If a given time is represented as a cross-section plane, moving and turning the continuation of time events one access different scales and ranges of time intuitively. As a physical object the time events bar enables one to understand the continuation and the detail in one "grasp". The idea for such came from my experiments with mapping video sequences from the form two dimensions in space through time to one dimension and time through another. Two samples of such experiments: video2 (804lb). The right side is the original footage, and the left the "rotated" one. It is clearly visible, how only moving objects become visible, as they transverse in time through a vertical section of the image. The whole time period is visible in every frame, describing different slices of the space.
Instead of arranging the events in relative
temporal scale topoScheduler arranges things according to their connections.
Events that have causal links, things that have to be done before others
are grouped in one time path, whereas others meander independently on
their track of events.
Two perpendicular bands of dynamic displays function as the interface to explore different cycles of our understanding of time. The horisontal band displays a level more detailed time than the vertical one, and to change the scale (from weeks and months to days and weeks for example), one has to turn the bands clockwise or counter-clockwise.

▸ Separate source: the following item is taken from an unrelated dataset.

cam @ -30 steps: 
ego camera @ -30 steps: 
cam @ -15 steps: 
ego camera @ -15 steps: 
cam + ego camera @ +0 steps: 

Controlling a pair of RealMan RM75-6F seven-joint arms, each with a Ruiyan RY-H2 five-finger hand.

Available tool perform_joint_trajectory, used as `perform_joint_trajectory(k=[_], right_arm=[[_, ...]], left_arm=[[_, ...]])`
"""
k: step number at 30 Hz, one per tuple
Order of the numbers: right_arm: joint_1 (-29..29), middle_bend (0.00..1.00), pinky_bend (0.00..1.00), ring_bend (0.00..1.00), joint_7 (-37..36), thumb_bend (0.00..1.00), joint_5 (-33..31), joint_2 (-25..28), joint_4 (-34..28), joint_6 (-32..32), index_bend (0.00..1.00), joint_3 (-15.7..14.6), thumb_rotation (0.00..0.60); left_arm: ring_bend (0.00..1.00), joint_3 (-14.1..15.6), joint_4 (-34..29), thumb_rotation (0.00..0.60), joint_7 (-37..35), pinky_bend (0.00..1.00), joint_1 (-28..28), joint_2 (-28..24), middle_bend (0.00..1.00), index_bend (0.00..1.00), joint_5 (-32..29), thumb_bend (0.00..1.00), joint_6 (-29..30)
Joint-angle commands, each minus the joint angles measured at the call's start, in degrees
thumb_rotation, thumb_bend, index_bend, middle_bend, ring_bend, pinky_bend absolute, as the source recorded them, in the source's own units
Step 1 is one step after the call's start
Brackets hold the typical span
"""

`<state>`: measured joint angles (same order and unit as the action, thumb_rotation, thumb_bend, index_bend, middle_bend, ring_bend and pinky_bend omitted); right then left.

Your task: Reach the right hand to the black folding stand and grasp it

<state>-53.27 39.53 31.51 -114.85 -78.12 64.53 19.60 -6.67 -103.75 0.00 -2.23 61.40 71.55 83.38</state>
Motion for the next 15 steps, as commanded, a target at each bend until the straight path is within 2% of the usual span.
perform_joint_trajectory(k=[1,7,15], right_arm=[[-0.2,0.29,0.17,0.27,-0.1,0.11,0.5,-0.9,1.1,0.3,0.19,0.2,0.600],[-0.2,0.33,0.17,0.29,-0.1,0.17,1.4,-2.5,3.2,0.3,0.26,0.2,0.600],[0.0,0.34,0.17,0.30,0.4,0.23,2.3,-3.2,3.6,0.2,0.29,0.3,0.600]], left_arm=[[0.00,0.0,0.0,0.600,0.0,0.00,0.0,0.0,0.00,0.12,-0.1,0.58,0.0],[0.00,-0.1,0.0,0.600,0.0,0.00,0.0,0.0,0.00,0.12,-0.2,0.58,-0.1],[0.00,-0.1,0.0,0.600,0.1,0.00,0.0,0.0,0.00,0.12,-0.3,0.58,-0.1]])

SunDial displays simultaneously time in linear and cyclical fashion and enables easy exploration in the patterns of events in user's life. Drawing ideas from the SOM (self-organising maps) -research done at the Helsinki University of Technology, the swarm model for a scheduler is looking at the interrelationships between the events in a scheduler. These may be temporal continuation, reocurring time cycles, similar activities, same people etc. The organisation is manifested on a two dimensional surface as clusters of events, all being weighted against each other and drawn towards the most similar ones. Especially in terms of group schedules, this kind if approach might reveal some interesting interrelationships between the events. Relationships that are not visible on a surface level at all.